Work required:
Work out how many lines in the entries contain the string "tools", and give nothing but that number.

[Excerpts from a dataset]
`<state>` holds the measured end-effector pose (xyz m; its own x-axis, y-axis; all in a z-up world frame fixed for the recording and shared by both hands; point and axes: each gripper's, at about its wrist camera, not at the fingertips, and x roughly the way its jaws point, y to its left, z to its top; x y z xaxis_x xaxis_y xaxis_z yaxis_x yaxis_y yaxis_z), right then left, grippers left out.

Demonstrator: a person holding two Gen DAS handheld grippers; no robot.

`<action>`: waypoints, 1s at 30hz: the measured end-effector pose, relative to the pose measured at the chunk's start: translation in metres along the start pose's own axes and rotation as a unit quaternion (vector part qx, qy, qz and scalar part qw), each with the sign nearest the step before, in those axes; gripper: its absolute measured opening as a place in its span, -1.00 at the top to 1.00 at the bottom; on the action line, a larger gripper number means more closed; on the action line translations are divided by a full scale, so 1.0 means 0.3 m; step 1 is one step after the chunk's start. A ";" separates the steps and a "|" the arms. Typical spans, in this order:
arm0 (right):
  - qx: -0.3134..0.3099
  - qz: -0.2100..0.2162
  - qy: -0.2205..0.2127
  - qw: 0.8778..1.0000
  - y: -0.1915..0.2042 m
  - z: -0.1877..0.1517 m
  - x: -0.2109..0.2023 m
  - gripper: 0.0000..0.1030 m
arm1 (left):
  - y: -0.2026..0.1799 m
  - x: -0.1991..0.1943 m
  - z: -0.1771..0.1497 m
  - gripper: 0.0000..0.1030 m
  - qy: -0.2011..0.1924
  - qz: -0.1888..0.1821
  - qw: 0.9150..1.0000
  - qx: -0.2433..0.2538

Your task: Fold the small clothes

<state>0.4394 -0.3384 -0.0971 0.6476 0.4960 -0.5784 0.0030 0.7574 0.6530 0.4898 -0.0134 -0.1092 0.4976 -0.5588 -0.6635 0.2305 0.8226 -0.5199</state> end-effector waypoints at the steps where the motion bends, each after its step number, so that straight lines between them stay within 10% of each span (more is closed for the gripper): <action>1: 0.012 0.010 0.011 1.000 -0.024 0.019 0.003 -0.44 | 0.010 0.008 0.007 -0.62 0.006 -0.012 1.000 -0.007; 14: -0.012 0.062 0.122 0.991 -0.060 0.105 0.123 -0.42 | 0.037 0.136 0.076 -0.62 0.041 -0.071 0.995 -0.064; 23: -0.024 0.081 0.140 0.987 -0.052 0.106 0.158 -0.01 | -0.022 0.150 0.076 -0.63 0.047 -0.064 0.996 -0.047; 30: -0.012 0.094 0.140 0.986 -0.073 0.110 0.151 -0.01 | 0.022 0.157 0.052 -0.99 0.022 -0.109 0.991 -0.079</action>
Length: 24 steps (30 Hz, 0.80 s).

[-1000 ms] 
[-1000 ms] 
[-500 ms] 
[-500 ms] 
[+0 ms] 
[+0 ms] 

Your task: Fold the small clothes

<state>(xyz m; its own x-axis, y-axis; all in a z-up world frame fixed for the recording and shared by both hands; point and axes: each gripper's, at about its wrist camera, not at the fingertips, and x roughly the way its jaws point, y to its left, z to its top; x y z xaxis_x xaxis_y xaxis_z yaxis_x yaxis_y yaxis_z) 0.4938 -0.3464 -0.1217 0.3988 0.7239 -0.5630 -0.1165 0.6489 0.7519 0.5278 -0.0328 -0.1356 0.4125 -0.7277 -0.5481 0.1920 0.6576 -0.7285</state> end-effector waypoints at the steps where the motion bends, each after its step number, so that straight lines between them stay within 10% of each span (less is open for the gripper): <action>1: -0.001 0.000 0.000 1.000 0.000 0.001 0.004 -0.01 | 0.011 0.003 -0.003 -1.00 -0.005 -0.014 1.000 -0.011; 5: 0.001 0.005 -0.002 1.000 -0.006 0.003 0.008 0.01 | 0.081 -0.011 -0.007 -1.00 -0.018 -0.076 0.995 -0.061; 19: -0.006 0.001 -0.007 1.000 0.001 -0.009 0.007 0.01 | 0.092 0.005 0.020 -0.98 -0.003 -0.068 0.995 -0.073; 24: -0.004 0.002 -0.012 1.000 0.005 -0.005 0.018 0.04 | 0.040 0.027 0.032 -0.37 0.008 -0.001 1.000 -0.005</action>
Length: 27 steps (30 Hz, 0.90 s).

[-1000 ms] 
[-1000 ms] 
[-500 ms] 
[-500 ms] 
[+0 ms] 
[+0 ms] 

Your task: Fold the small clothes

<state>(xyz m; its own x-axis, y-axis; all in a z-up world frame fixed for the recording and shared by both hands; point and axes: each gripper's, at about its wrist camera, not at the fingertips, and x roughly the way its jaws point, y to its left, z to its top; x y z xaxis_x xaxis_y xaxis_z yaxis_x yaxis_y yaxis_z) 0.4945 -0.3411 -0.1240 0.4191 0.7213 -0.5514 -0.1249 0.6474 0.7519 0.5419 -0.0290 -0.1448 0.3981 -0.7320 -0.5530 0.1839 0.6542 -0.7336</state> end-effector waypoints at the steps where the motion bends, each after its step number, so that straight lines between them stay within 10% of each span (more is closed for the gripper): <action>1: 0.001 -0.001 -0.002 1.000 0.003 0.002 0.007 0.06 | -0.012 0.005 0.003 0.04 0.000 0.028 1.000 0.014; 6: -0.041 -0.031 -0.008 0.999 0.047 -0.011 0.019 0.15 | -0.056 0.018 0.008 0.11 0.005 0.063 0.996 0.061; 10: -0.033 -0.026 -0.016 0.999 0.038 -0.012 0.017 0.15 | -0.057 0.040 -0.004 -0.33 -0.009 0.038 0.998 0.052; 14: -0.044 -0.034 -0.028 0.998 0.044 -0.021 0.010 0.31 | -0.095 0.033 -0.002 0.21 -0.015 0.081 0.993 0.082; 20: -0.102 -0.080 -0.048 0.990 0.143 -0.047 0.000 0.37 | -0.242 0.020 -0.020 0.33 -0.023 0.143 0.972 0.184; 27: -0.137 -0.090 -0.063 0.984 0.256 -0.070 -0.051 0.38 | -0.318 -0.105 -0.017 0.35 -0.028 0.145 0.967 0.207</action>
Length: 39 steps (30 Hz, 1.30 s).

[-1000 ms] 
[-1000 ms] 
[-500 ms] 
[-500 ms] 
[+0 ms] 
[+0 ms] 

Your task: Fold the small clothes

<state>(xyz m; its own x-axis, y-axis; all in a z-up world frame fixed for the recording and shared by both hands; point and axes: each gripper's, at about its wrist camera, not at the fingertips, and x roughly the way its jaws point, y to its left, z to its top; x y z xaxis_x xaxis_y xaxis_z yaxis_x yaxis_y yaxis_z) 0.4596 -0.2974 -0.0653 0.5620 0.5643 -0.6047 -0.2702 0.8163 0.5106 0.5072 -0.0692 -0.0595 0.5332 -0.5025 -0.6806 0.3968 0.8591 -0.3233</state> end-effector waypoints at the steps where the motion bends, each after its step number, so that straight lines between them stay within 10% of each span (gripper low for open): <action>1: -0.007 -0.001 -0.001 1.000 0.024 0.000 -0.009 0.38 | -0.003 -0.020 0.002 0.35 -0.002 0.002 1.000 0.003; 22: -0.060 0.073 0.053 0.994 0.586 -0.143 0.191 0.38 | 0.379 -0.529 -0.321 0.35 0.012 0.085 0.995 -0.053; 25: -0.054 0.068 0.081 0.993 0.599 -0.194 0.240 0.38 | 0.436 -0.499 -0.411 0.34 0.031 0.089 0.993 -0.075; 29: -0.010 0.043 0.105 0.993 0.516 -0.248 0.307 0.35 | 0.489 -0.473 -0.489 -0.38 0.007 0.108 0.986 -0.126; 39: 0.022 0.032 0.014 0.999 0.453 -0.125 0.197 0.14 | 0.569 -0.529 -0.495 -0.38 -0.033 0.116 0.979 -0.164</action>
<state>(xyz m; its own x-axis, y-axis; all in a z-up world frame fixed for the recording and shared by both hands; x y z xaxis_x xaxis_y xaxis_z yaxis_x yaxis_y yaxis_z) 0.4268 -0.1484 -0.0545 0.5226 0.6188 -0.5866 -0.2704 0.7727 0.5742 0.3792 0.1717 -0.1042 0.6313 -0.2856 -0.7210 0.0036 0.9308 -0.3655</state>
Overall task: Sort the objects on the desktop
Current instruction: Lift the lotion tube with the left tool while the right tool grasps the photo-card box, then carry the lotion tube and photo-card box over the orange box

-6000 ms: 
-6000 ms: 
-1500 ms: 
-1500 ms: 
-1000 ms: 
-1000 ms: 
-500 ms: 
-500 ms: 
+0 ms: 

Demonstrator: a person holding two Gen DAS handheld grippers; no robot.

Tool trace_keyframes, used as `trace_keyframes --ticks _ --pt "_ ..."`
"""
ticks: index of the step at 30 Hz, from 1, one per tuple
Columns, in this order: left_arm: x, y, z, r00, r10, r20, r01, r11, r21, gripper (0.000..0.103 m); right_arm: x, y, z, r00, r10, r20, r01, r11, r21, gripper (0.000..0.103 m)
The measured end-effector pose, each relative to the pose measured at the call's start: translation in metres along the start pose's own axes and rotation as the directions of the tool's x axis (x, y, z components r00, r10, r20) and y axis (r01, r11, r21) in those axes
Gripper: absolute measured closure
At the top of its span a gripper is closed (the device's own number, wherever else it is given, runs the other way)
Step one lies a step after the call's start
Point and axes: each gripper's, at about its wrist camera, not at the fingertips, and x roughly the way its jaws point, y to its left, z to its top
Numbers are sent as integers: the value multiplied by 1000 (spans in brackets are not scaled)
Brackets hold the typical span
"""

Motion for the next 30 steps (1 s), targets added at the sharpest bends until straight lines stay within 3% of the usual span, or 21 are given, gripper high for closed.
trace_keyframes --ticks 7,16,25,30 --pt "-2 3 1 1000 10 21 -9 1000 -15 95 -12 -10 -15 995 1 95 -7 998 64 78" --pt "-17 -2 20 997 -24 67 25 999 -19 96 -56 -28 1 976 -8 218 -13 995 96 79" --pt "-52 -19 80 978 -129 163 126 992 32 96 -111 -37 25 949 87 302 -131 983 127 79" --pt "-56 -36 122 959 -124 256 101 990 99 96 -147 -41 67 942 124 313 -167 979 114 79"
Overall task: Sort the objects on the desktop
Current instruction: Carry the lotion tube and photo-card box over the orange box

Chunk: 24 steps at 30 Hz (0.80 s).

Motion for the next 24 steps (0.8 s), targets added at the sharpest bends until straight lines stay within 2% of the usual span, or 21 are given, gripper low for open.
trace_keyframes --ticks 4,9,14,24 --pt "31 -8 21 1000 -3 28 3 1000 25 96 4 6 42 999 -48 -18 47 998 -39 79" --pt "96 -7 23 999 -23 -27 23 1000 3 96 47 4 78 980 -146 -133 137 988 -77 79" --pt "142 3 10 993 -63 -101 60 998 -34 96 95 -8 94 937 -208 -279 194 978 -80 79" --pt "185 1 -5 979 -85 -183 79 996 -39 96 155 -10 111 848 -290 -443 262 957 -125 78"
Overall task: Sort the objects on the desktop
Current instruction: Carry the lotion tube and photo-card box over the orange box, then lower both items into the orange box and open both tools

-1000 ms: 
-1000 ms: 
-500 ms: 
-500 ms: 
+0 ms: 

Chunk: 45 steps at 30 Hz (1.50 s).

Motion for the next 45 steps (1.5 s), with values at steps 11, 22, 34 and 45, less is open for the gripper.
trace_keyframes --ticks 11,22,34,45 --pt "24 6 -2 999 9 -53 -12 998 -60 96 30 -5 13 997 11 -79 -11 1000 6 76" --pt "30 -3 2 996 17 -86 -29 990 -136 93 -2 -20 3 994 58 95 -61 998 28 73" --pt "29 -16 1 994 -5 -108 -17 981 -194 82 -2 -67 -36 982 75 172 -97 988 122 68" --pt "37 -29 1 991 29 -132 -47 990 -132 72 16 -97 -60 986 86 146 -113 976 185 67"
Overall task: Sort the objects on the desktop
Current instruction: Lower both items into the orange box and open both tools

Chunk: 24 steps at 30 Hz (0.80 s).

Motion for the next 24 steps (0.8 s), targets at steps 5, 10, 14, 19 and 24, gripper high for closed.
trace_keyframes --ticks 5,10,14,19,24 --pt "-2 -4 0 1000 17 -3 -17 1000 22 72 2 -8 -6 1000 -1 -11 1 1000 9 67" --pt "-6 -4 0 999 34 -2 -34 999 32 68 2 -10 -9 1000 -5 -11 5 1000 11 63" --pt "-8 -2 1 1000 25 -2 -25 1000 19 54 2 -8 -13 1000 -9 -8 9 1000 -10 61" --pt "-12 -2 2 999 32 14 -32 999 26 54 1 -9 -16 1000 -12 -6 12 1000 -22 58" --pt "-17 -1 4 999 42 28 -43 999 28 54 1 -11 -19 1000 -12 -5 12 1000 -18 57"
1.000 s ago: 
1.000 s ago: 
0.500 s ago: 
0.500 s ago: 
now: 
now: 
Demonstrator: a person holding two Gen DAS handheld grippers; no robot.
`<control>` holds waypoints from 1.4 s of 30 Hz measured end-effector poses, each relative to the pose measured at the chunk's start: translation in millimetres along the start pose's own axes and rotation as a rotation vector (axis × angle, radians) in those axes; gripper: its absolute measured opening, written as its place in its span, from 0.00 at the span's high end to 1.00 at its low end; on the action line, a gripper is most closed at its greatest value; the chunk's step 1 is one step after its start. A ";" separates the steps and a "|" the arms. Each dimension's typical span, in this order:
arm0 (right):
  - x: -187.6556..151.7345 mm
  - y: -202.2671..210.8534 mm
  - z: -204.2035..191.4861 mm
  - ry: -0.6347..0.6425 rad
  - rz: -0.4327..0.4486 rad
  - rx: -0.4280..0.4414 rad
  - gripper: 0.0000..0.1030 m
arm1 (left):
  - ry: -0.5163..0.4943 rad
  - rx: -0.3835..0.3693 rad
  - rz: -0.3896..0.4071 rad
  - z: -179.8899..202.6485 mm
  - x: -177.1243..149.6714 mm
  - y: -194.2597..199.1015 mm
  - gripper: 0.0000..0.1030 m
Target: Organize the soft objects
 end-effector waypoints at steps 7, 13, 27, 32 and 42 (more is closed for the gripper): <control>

Solution to this task:
2